Fino al giorno in cui si è resa conto che tutto questo non era sano, ma era un problema. Un grosso problema.

O meglio: il giorno in cui ha trovato la forza di ammetterlo a sé stessa. «Perché io sapevo quali meccanismi stavo mettendo in atto - dice -... ma non volevo prenderne consapevolezza. Poi, un giorno, mia madre mi disse che aveva parlato con mia zia, che le aveva chiesto: "Ma Silvia sta bene? La vedo così tanto magra". E che aveva passato una notte a piangere. Ecco: lì mi è arrivato dritto in faccia».

È stato il primo giro di boa. Lei comincia a parlarne, cerca aiuto, va da una psicologa esperta sui disturbi alimentari.

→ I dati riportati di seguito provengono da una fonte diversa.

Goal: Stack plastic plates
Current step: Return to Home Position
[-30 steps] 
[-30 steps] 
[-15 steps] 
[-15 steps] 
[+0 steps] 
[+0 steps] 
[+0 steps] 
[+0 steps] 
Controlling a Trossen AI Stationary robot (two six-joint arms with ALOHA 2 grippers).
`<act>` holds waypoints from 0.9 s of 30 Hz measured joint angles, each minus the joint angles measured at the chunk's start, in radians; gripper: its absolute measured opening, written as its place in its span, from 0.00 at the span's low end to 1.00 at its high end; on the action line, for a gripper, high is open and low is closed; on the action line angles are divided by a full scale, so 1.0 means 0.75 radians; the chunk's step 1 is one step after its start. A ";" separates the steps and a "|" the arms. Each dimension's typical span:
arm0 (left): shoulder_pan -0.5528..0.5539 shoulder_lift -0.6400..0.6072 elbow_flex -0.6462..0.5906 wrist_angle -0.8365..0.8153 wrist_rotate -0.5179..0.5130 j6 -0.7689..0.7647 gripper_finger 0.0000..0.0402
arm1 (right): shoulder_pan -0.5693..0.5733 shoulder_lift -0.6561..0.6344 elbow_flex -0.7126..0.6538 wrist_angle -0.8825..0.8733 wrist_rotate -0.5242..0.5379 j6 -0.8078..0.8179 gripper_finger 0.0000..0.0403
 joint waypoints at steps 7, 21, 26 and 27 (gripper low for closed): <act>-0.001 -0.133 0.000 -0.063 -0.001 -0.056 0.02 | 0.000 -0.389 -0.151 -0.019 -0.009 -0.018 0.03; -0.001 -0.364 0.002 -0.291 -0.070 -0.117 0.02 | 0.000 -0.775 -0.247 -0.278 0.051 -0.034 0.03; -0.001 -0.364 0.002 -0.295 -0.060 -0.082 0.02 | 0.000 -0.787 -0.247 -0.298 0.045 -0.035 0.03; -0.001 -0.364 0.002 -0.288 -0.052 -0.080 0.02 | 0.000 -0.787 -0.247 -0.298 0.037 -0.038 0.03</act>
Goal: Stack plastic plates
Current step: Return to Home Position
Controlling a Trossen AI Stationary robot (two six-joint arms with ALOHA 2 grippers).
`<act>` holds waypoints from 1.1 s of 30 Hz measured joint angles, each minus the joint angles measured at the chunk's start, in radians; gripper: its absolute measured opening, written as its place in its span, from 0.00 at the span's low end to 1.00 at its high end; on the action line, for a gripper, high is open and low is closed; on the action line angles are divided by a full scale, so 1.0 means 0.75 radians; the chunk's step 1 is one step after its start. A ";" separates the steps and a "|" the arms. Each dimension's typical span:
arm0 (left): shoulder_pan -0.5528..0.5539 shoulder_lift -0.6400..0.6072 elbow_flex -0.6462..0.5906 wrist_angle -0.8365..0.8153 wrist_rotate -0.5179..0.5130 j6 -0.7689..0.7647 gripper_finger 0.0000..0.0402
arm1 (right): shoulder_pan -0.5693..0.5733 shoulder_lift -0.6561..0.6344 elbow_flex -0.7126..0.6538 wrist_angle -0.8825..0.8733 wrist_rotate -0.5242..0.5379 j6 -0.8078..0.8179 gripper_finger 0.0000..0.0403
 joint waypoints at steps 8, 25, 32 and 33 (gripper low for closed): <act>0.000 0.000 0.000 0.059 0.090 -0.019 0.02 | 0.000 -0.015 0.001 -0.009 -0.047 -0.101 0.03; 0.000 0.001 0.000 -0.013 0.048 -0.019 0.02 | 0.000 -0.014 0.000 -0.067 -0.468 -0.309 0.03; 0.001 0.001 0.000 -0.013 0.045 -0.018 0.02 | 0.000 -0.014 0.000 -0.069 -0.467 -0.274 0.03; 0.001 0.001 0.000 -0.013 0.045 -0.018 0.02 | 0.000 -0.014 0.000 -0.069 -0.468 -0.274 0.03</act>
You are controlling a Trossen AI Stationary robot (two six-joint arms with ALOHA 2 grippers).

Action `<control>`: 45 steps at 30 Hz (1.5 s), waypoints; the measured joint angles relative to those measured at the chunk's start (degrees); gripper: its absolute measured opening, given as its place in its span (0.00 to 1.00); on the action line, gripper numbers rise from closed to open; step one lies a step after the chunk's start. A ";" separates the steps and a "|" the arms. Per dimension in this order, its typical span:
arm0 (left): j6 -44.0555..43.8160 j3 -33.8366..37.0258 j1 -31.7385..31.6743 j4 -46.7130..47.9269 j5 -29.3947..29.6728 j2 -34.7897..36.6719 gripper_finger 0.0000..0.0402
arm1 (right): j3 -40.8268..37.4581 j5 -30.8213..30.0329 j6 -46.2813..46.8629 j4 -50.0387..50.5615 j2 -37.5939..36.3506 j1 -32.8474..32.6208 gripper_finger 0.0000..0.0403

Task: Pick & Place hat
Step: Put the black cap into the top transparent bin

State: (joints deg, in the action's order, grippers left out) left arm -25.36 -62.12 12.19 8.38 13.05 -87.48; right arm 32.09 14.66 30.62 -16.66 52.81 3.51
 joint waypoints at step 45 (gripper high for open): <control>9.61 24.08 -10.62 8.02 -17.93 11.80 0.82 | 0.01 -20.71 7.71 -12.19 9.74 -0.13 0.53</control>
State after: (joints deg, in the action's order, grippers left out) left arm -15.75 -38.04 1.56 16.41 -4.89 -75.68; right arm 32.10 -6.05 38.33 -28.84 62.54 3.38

E non è che da questo momento tutto inizia ad andare bene, come per magia: «Io non volevo cure farmacologiche, volevo continuare a seguire una dieta, certe abitudini. Non è stato semplice. È stato un percorso continuo: ora ho imparato le dinamiche che si muovono dentro di me. Mi sento "fuori dall'ortoressia, sì: ma mi sento comunque ancora "in viaggio" in questo percorso. Ora riesco a osservarmi senza giudicarmi "sbagliata". Senza la paura di guardarmi allo specchio senza quei filtri che portano a dirmi come "devo essere"»..

Oggi? «Ho mantenuto l'attenzione per i prodotti locali, a km-zero, per scelta non solo dietetica ma anche etica. Ma non è più un'ossessione».